(Stored data)
● ● ● ● ●

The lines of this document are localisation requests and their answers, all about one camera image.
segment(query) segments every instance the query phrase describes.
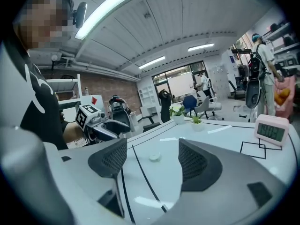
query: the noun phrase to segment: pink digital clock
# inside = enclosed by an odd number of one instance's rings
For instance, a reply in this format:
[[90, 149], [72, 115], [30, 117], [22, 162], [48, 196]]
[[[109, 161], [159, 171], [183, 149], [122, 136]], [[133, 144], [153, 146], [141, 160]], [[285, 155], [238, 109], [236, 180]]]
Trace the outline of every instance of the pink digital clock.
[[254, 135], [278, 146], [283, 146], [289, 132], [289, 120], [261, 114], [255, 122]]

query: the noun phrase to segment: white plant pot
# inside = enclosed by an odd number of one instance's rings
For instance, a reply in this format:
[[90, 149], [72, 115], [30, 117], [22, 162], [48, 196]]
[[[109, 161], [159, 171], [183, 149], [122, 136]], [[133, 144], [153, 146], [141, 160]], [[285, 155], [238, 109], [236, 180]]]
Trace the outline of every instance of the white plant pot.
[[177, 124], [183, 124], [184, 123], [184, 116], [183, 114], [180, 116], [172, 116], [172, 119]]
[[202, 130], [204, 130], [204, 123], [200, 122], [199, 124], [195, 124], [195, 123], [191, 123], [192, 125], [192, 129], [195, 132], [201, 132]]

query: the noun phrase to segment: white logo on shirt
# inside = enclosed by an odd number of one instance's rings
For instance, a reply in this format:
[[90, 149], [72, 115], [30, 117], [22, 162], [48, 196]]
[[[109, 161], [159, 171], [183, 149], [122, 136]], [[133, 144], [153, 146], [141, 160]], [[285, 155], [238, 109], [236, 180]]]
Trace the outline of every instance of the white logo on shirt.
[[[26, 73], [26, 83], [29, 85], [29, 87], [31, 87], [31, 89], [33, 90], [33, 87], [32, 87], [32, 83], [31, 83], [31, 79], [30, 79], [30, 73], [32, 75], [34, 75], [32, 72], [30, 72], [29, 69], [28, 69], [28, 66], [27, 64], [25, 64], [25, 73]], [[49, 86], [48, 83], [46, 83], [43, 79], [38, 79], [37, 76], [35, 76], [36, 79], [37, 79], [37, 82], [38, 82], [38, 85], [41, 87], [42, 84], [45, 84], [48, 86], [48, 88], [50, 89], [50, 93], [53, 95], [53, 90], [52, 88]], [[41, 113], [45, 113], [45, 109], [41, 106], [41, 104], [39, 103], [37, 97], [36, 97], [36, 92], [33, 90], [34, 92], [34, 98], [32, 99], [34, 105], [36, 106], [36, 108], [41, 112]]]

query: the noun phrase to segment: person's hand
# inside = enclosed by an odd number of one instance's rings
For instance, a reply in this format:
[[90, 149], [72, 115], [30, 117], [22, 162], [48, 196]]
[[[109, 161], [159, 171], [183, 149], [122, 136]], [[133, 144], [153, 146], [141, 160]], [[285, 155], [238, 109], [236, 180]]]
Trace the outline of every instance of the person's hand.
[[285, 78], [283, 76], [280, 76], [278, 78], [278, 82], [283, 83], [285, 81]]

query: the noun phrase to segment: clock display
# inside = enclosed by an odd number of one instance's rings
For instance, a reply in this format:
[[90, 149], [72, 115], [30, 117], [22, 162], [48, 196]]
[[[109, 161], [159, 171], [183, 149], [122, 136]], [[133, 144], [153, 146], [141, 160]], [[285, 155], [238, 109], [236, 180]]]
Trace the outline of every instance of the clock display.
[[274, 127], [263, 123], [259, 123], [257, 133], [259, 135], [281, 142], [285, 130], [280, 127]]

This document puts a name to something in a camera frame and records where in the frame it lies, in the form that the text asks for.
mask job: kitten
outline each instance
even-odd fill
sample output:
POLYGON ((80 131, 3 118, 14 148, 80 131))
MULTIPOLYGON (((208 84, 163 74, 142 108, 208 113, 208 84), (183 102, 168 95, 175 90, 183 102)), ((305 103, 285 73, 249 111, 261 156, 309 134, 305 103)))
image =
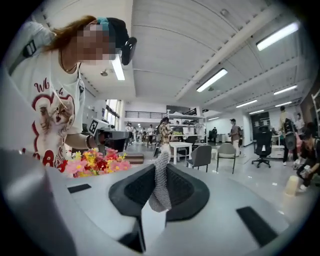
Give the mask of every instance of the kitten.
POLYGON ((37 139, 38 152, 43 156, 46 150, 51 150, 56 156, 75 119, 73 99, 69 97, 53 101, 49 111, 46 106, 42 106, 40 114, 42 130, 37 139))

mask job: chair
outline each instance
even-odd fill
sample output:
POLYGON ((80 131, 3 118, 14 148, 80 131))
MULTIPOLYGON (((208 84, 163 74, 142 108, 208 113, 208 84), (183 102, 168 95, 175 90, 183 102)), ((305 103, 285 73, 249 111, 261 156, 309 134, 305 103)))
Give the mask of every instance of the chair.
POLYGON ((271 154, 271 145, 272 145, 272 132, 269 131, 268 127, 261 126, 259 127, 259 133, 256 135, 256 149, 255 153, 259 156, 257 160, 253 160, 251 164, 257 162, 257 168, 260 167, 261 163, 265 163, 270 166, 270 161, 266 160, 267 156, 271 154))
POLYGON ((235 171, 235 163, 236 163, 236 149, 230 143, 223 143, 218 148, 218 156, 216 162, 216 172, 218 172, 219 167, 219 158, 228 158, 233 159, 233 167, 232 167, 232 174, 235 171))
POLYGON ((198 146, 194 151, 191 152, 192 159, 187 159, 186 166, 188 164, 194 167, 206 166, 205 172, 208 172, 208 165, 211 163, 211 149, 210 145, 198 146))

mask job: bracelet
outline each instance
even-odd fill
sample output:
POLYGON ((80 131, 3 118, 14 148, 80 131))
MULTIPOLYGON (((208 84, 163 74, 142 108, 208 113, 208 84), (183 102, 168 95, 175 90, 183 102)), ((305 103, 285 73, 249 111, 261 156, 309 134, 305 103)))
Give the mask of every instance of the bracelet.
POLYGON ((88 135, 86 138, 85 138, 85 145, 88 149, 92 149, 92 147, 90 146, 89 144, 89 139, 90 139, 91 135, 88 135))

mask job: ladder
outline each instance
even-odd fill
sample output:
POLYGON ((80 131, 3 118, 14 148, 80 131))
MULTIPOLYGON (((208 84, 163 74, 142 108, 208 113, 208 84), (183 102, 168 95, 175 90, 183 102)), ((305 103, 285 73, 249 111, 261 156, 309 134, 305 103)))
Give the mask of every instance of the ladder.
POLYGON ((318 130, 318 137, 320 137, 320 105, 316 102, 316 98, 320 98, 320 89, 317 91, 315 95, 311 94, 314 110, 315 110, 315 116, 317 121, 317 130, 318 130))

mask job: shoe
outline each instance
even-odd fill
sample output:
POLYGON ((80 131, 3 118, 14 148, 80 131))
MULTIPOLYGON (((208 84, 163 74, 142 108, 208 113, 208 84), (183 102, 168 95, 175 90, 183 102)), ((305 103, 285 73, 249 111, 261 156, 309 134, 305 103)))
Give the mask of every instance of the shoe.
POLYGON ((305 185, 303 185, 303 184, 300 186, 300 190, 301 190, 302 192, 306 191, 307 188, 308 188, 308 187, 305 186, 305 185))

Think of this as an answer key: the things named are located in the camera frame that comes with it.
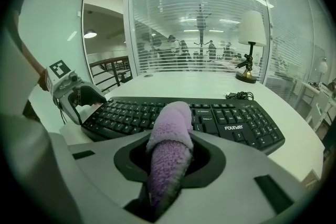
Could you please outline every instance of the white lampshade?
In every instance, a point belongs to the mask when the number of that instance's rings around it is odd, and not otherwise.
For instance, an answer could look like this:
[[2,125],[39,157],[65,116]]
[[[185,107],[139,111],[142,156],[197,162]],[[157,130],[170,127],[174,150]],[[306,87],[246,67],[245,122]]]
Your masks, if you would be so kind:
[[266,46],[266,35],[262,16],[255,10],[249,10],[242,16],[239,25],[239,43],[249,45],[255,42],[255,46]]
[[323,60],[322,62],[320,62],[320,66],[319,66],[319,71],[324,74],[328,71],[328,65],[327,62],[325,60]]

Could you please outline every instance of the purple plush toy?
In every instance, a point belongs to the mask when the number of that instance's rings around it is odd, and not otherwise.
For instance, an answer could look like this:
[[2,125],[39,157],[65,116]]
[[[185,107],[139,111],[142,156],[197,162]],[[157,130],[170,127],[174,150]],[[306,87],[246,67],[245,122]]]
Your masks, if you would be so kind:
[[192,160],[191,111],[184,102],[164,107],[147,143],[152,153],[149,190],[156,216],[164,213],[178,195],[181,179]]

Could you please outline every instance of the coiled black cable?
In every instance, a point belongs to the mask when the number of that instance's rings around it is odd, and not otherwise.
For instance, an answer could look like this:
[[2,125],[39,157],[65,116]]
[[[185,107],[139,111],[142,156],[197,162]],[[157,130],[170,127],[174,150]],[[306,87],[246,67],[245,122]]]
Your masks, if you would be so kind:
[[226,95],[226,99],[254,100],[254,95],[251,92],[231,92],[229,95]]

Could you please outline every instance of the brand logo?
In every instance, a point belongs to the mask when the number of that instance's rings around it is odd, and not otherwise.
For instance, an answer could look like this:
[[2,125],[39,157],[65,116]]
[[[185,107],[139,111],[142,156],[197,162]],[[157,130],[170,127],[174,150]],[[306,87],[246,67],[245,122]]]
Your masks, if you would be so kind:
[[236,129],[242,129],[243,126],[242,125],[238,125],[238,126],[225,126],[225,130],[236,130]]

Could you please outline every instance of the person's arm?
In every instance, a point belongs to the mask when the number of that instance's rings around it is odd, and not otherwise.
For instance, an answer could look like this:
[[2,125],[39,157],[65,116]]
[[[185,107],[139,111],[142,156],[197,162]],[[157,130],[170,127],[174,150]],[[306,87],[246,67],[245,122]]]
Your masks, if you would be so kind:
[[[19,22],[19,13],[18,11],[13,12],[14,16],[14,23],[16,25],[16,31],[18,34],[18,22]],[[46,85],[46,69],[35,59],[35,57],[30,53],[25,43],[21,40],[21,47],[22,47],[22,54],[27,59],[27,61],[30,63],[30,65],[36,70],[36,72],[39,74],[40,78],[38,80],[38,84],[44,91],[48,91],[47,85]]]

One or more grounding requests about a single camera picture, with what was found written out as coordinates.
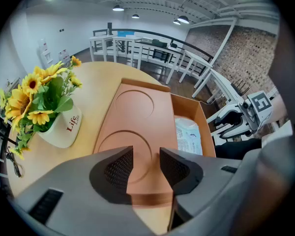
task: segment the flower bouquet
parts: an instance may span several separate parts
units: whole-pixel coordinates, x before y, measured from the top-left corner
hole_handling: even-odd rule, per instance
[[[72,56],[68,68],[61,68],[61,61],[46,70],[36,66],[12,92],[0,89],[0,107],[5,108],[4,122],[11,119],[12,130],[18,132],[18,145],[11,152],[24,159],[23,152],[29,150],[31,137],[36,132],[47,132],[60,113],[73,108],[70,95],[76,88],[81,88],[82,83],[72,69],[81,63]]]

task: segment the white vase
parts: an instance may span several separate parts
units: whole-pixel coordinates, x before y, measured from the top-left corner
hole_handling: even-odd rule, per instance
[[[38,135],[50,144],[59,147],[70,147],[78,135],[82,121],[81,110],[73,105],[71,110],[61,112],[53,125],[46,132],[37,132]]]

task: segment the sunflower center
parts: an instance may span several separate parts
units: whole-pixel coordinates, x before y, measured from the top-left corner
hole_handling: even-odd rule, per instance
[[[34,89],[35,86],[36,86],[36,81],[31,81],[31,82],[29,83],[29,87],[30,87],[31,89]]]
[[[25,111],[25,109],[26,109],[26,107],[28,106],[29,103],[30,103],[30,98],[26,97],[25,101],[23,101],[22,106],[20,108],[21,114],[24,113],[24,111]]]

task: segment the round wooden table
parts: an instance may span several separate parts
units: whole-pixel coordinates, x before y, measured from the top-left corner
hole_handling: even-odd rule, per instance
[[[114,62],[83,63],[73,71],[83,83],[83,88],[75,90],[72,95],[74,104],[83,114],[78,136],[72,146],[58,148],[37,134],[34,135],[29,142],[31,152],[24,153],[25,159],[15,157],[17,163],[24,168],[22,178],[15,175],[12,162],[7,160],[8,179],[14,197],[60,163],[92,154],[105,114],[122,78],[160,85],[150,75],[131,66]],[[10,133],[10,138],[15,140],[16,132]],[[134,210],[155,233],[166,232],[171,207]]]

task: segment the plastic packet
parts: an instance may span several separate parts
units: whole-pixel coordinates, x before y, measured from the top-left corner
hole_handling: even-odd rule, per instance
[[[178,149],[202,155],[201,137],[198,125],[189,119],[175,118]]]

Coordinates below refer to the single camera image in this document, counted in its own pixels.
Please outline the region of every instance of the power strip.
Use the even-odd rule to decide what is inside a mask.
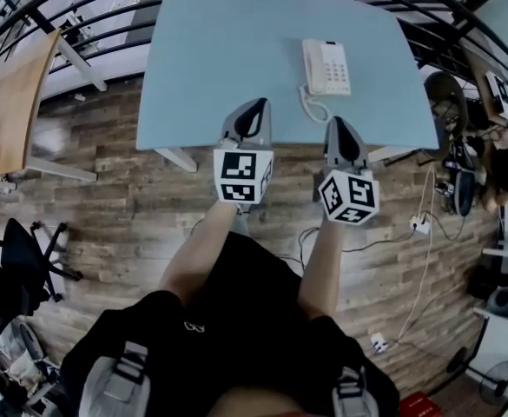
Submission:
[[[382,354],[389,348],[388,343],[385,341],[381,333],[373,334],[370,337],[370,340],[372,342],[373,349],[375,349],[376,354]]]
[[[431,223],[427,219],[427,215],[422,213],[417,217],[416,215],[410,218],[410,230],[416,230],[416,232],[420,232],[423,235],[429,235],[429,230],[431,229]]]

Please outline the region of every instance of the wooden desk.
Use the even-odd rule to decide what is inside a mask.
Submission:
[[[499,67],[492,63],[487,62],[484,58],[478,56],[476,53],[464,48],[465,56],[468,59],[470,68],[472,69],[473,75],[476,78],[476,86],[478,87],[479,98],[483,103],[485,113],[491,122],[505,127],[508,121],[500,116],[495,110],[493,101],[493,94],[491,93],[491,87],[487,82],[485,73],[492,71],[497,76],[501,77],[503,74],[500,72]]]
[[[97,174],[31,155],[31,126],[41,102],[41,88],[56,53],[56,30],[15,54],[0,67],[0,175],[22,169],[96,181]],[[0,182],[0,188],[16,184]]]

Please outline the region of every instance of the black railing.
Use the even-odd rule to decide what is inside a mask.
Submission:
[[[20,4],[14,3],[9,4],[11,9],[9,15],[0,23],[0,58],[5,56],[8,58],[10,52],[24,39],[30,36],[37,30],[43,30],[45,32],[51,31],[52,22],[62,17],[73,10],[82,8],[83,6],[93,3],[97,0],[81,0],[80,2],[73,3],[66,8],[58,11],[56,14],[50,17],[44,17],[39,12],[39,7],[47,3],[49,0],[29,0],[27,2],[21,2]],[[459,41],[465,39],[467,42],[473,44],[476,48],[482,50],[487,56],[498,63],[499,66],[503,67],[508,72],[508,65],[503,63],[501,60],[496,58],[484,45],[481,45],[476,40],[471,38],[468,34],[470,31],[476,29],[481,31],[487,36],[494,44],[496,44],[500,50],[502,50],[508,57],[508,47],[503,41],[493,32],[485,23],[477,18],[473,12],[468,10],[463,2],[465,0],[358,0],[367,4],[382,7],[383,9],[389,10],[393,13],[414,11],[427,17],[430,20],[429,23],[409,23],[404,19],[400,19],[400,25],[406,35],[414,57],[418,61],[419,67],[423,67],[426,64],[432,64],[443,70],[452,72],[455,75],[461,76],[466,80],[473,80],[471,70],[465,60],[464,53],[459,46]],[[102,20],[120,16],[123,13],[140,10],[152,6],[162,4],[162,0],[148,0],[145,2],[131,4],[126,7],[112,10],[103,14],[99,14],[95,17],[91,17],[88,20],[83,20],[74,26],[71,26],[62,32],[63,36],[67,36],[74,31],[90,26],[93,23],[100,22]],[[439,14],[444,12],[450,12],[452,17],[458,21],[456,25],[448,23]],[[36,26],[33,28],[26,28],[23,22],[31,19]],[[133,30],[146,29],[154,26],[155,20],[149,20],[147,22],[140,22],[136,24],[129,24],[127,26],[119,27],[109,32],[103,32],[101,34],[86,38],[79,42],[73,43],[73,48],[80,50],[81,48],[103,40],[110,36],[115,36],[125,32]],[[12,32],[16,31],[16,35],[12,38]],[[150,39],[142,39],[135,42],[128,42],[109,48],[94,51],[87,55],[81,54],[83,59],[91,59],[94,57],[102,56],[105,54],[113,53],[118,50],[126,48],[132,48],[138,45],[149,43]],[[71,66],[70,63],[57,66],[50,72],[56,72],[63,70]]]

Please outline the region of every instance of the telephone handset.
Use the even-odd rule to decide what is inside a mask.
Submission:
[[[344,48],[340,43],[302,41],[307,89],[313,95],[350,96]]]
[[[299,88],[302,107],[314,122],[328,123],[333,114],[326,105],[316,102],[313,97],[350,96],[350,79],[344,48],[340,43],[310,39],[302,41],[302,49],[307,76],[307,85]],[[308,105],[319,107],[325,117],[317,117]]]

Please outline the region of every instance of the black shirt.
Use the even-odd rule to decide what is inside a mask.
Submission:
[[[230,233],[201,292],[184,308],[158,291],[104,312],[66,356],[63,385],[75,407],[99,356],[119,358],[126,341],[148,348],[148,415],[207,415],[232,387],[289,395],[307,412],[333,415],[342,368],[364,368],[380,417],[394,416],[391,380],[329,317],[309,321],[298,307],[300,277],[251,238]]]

● ● ● ● ●

What to do
Please show all lines from the entries that contain the word "document".

Solution for this task
The lines of this document are localisation requests and their answers, all about one camera image.
This document puts a name to something in a camera frame and records where in the frame it lies, in the form that the text asks for.
Coordinates below refer to the single camera image in this document, counted in its own pixels.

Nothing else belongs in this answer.